Opinion: Immigrants and volunteering - proceed with care

The Swissmakers, a 1978 film directed by Rolf Lyssy, told the satirical story of some foreigners who wanted to become Swiss. As part of the process, their every move is checked up on: their diet, their language, their gestures.

The film's message was that the system required unnecessary signs of willingness to conform. So when the Chancellor argues that "it is right to consider asking men and women seeking citizenship to undertake some community work that introduces them to a wider range of institutions and people", I begin to twitch.

Is community work quintessentially British? Does it have, as the Joint Council for the Welfare of Immigrants argues, "very negative connotations"?

Or is it the case, as Justin Davis-Smith of Volunteering England argues, that "community work can play a part in assisting migrants to better integrate"?

The JCWI is urging charities that use volunteers to boycott Gordon Brown's plans (Third Sector, 7 March), whereas CSV's Dame Elisabeth Hoodless is supportive, saying: "We welcome the recognition that participation in the community helps immigrants integrate into society".

CSV has made it clear "it would be interested in taking on volunteers only on a non-compulsory basis". Davis-Smith said: "We would also like to underline our strongly held belief that there should be no compulsion to volunteer - volunteering must be a choice freely made by each individual." This is vital. The sector needs to agree a position here. First, volunteering is not volunteering if it is compulsory, but some people do believe you can 'force' or 'actively encourage' people to do it. Second, volunteering cannot have a fixed reward - that wholly negates the spirit behind volunteering.
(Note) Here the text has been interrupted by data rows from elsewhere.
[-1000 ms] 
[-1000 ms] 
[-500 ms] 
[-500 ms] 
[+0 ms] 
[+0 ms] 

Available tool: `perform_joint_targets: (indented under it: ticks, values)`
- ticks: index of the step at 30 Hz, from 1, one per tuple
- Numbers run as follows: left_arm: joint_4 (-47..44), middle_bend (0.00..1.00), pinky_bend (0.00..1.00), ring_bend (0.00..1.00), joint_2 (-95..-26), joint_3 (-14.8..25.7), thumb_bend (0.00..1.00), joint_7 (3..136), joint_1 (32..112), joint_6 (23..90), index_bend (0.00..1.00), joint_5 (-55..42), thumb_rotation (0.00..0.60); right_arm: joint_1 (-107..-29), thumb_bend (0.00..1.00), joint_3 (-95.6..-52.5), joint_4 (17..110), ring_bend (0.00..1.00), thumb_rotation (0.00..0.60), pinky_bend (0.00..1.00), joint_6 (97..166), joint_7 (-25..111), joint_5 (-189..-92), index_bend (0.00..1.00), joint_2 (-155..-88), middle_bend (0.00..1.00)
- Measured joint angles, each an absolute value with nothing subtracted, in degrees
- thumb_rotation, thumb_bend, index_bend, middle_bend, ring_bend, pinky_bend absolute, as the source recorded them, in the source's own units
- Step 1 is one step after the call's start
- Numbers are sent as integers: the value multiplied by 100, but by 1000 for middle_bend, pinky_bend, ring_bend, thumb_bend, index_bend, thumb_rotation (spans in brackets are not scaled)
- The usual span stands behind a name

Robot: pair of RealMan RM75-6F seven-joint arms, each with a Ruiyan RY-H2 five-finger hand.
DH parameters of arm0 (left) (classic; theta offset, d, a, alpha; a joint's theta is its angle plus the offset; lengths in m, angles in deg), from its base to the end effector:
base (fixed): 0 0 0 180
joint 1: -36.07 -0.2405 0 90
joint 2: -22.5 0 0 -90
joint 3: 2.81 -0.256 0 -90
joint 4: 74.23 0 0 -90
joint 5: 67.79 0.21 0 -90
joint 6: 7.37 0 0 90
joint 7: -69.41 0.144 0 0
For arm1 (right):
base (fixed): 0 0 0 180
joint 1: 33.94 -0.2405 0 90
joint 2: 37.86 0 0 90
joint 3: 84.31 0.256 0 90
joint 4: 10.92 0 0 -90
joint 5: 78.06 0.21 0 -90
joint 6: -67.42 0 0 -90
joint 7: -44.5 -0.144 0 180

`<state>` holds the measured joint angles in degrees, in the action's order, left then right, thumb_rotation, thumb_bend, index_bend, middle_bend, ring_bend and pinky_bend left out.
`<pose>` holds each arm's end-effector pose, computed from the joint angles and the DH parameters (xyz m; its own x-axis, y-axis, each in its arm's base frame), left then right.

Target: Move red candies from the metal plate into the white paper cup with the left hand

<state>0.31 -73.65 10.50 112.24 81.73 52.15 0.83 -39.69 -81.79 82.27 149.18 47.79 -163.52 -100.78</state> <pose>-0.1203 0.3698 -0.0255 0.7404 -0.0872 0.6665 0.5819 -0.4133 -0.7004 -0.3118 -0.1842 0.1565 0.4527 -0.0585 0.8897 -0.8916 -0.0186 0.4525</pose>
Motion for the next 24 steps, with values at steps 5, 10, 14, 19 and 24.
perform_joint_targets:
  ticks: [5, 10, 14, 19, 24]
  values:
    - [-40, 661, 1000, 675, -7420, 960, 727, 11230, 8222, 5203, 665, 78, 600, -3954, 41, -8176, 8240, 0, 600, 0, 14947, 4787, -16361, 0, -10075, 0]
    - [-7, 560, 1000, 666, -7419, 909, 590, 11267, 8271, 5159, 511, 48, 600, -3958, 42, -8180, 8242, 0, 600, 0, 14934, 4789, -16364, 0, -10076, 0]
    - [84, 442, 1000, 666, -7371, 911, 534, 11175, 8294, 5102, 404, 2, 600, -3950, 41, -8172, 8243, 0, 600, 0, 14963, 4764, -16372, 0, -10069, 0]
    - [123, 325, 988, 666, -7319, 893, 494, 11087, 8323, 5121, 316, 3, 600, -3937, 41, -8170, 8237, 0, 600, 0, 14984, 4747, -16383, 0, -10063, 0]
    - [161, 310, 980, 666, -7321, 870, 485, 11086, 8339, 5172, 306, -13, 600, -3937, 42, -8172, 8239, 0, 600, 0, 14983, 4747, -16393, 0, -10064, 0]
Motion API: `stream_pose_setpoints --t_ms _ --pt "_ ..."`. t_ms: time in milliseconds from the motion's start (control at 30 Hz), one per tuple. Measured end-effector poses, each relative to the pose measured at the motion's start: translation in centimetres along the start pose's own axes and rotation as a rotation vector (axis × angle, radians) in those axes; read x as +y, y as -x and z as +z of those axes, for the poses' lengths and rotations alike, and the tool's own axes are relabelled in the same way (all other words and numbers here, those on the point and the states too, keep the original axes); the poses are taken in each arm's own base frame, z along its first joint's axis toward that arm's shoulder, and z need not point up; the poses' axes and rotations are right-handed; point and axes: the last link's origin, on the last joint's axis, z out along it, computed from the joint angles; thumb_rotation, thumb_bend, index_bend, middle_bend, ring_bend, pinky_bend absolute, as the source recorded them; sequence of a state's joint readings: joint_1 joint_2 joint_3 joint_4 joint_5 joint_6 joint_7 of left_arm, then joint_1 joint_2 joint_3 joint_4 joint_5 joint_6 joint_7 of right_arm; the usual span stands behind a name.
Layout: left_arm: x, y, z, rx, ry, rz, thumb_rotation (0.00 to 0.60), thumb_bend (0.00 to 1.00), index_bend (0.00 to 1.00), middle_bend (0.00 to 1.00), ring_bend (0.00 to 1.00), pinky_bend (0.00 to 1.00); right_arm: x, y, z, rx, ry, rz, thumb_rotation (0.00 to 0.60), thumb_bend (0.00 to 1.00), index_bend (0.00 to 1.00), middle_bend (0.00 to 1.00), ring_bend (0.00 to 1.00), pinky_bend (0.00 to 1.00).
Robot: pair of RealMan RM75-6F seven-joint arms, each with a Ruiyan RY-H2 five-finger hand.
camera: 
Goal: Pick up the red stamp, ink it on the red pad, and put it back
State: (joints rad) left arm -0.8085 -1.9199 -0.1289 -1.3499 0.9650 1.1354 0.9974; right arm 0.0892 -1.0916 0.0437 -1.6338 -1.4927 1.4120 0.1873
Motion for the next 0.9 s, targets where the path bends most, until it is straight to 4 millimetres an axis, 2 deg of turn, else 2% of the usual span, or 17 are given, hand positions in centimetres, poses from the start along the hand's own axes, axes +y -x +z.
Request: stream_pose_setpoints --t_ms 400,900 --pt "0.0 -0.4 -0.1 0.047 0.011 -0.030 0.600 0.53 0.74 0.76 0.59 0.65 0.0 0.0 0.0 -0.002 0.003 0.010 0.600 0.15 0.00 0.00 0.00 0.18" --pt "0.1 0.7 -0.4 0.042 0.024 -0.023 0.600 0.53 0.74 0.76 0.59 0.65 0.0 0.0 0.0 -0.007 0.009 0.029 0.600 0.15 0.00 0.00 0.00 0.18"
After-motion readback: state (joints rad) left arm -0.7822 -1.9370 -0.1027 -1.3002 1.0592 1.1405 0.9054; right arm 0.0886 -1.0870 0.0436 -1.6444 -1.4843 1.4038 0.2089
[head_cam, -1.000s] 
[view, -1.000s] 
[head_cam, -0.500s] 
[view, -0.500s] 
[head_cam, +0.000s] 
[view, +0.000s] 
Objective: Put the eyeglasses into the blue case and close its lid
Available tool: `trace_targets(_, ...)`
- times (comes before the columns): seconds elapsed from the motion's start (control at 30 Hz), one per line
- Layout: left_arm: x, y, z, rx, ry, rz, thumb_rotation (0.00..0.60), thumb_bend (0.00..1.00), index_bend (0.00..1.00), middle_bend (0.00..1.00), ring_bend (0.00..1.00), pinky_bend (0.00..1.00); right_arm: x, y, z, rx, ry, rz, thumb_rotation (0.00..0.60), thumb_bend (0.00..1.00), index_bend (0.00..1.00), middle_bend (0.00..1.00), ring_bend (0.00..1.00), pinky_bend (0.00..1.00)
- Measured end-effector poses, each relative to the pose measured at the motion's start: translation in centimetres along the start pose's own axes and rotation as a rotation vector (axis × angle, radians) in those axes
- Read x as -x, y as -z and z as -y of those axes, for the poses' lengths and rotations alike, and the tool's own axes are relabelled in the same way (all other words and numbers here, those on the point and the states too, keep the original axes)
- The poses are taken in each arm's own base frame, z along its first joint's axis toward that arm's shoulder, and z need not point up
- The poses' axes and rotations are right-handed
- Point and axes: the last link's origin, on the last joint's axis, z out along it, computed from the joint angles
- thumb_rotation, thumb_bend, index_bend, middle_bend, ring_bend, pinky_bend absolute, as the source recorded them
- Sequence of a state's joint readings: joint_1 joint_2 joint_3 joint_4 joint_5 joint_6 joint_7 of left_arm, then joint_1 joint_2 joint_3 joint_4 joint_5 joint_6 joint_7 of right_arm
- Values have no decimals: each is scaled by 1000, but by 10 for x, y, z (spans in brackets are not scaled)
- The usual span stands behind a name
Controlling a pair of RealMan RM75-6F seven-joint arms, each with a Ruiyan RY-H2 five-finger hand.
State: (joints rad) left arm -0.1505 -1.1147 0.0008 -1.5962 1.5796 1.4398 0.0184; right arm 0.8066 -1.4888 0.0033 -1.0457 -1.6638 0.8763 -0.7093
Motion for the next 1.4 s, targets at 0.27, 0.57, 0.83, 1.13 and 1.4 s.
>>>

So the JCWI's reaction seems to me to be right. But Gordon Brown's words bear closer examination. It seems that he was asking not for 'compulsory volunteering' as such, but for would-be citizens to get involved in activities in their communities. There is nothing wrong with that, but how should we do it?

Terminology matters. This cannot be done as 'volunteering' - that needs to be freely given. It cannot be done as 'community work', with its penal connotation. The Chancellor might invent another role, such as internship, and pay for would-be citizens to work as part of citizenship training.

The voluntary sector would then have to decide if it was prepared to run such programmes. Or he could make it purely voluntary, but encourage it - in which case most people would support it. Either way, we need to acknowledge just how difficult it has been to involve migrants so far. Volunteering England says: "There are still major barriers to more involvement of migrants in such activities - at personal and societal level." Either way, the sector has to make it clear that government cannot use volunteering for its own ends. Government itself could do better on involving would-be citizens in wider society. Could the voluntary sector help, if the conditions were right?

Julia Neuberger is a Liberal Democrat peer and chair of the Commission on the Future of Volunteering



  • In his speech on migrants and community work, Gordon Brown said citizenship and language tests did not go far enough, and that becoming a citizen of the UK was a "kind of contract between the citizen and the country, involving rights but also involving responsibilities that will protect and enhance the British way of life".
  • The Joint Council for the Welfare of Immigrants was formed in the 1960s to "assist families coming to a new country" by providing free advice and assistance. Since then it has become a campaigning organisation, seeking to influence the debates about immigration and asylum in the UK and Europe.
  • Candidates for citizenship must be over 18, of sound mind and good character, have sufficient knowledge of English, Welsh or Scottish Gaelic, intend to live in the UK (or work in service of the crown abroad, or be employed by an international organisation of which the UK is a member) and have fulfilled the five-year residency requirement.
  • Die Schweizermacher (The Swissmakers) is generally held to be the most successful Swiss film of all time. It includes a scene in which members of an Italian family pretend they prefer fondue to pasta, but give away their true political views by breaking into the revolutionary song Bandiera Rossa.